Voltando à publicidade, que tem atribuições como valor econômico de marca, conhecimento, cultura, vendas e fidelização de clientes, como as agências estão tratando dessas questões que você propõe como inclusão, diversidade e negritude?
O que posso dizer é que a publicidade tem o poder de mover a massa. É por isso que questões culturais foram construídas e a publicidade tem essa responsabilidade. Isso significa agregar diversidade ao discurso, entender se aquele artigo é para A, X ou Y. Os direitos são iguais, a escolha é importante, independentemente das diferenças e características físicas. A publicidade tem papel considerável na transfomação se estiver conectada. Porque a publicidade desconectada de propósito vai ficar solta e não vai fazer barulho. A combinação é: propósito, conteúdo e diversidade.

Como incorporou seus conceitos nas marcas que trabalhou?
Não sei se trouxe para esses negócios traços da minha personalidade. O que sei é que as empresas de varejo precisam ter no seu mindset todas as questões que o ecossistema atual está tratando. Repito: diversidade, inclusão e outros temas precisam fazer parte da estratégia. E começar de cima. Esse olhar mais amplo não existia lá atrás. Não haviam grupos de empoderamento, afinidades e afirmativas. Os profissionais tinham de dar conta de tudo. Agora a estratégia precisa levar em consideração toda a diversidade presente na sociedade.

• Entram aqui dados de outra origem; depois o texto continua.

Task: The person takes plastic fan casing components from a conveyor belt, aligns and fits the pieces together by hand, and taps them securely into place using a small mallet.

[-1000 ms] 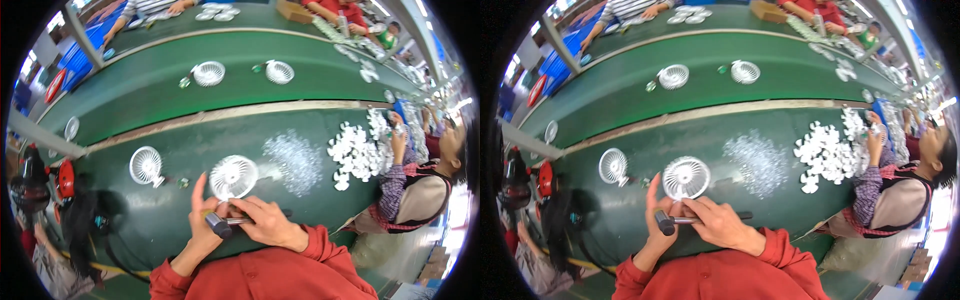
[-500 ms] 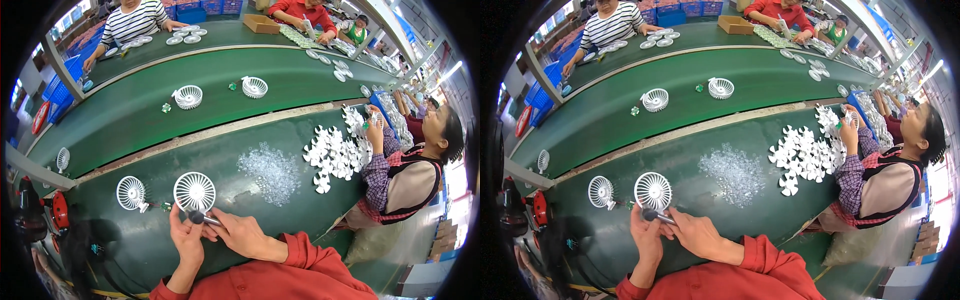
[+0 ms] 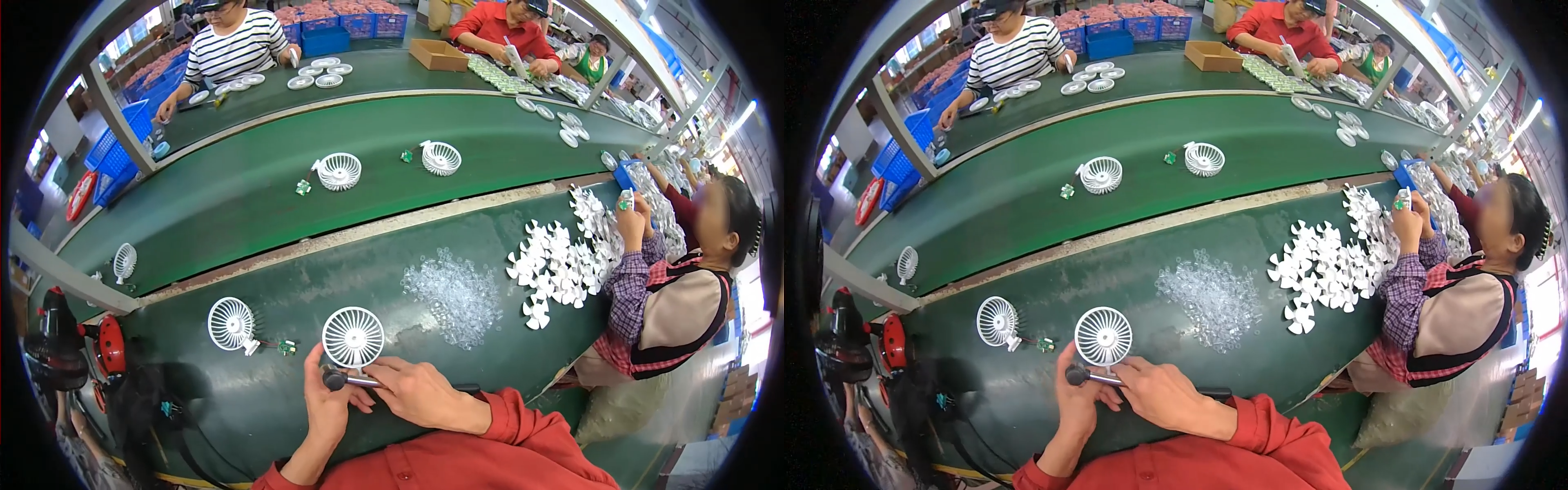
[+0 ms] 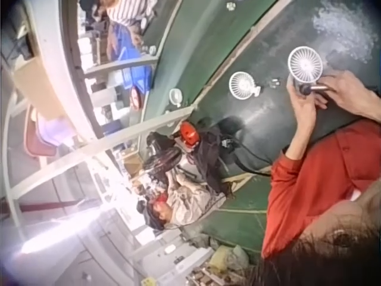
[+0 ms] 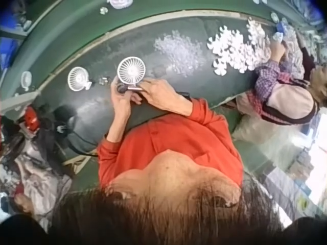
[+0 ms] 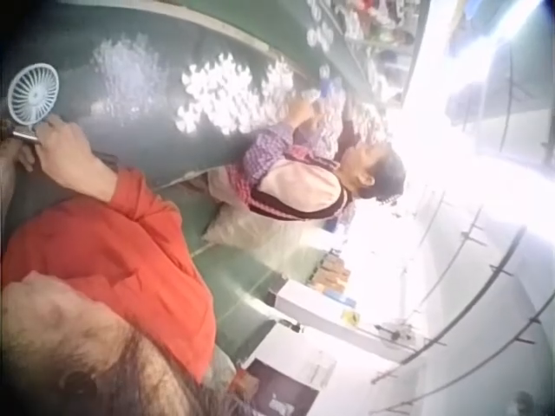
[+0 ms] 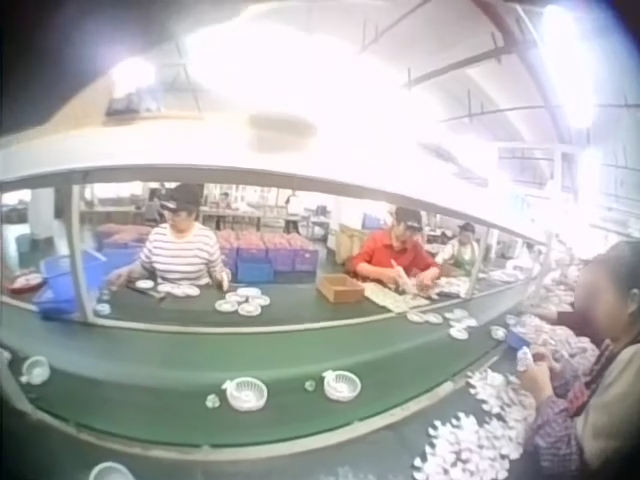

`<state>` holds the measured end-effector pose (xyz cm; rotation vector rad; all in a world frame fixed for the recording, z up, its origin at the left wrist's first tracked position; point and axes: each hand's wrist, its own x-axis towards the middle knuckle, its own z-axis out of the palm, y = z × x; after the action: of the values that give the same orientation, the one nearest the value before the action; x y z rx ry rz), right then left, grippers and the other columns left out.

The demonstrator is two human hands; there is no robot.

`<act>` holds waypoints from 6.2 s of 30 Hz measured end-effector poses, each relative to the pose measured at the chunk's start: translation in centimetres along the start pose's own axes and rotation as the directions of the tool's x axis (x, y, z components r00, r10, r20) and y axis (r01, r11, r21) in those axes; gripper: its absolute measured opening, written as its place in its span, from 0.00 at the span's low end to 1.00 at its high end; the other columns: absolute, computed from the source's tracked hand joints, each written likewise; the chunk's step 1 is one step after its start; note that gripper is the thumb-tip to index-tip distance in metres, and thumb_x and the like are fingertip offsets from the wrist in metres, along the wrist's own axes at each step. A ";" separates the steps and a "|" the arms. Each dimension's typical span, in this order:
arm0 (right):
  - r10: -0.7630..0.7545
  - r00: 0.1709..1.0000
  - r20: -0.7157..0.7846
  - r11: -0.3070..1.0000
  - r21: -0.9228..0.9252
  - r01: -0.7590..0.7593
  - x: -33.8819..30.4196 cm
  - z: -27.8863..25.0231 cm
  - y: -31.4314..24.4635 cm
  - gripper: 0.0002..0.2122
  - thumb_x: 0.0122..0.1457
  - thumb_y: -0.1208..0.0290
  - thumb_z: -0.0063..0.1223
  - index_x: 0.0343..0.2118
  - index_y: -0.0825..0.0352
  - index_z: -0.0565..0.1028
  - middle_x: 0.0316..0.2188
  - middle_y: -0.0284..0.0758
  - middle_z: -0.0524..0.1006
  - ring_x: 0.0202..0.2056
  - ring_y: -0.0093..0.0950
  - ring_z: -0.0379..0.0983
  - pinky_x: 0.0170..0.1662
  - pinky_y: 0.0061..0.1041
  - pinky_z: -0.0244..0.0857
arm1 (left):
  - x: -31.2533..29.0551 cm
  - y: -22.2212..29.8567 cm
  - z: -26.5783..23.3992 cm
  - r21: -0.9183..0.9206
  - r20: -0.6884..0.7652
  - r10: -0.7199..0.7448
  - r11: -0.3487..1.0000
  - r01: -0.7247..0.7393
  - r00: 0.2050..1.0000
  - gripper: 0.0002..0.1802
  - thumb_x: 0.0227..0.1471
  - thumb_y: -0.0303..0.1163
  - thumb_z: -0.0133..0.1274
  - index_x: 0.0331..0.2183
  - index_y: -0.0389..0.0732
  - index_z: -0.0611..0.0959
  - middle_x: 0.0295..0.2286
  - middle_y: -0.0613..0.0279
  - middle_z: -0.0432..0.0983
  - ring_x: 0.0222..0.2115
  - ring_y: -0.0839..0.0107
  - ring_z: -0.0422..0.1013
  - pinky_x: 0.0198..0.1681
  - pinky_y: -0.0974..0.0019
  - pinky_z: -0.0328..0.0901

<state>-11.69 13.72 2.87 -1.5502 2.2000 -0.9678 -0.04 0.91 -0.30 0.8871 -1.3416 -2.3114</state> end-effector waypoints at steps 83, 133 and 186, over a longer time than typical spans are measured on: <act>0.517 0.721 0.461 -0.042 0.855 -0.517 1.7 -0.4 4.1 0.08 0.64 0.73 0.51 0.35 0.74 0.77 0.22 0.31 0.73 0.09 0.11 0.53 0.10 0.15 0.45 | -1.1 1.0 -1.4 0.737 0.479 0.498 0.219 -0.639 0.723 0.46 0.32 0.31 0.68 0.54 0.35 0.66 0.49 0.44 0.63 0.45 0.45 0.66 0.46 0.50 0.65; 0.532 0.823 0.198 0.508 0.703 -0.498 1.9 0.7 0.9 0.10 0.58 0.73 0.60 0.41 0.72 0.79 0.19 0.22 0.70 0.17 0.10 0.59 0.19 0.15 0.51 | -0.8 3.8 -2.3 0.750 0.441 0.491 0.259 -0.609 0.751 0.44 0.31 0.32 0.69 0.52 0.35 0.71 0.46 0.48 0.67 0.42 0.51 0.69 0.39 0.56 0.70; 0.194 0.959 -0.209 0.942 0.313 -0.122 3.5 -0.7 -4.5 0.17 0.54 0.71 0.64 0.46 0.69 0.75 0.20 0.32 0.73 0.19 0.15 0.63 0.23 0.19 0.62 | 0.4 8.9 -2.1 -0.432 0.268 0.040 0.898 0.083 0.963 0.11 0.63 0.31 0.45 0.44 0.35 0.73 0.43 0.49 0.76 0.44 0.61 0.75 0.44 0.57 0.72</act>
<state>-10.21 9.87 6.93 -1.1537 2.1632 -1.4184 0.82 -5.23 6.50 0.4536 -0.8302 -2.6716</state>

Qual é a sua ponderação para as cotas na educação?
Vejo as cotas raciais como uma ação transitória, mas fundamental. Só foi por meio de cotas nas universidades que o percentual de participação de alunos negros passou de um para dois dígitos. Somos uma geração transitória. As próximas terão mais negros em cargos executivos, em universidades, em cargos políticos e assim por diante. Até quando vai durar a transição que faz das cotas uma política necessária, eu não sei dizer com exatidão. Se daqui a 20 anos minha filha me perguntar: ‘Mãe, como é que funciona mesmo esse negócio de cotas?’, será um sinal de que essa política deixou de ser necessária. Mas enquanto os negros, que representam 56% da população brasileira, não tiverem participação equivalente nas diversas esferas, o Brasil terá, sim, de tratar desse tema. E, também, priorizar a contratação de negros em processos seletivos nas empresas.

Quem é a Rachel?
Por ter trabalhado tanto em empresas de fora do país, as pessoas passaram a me chamar com o acento em inglês. Eu me acostumei com isso. Mas não faço questão. Sou família e gosto de cuidar dos meus. Sou festeira e adoro estar com meus amigos, que tive de me afastar devido à pandemia. Vinho, queijo e amigos são coisas que aprecio bastante. Minha grande preocupação está relacionada às diferenças. Há 15 anos venho estudando ESG e sustentabilidade de um modo geral. Estou finalizando na Saint Paul um MBA focado em sustentabilidade.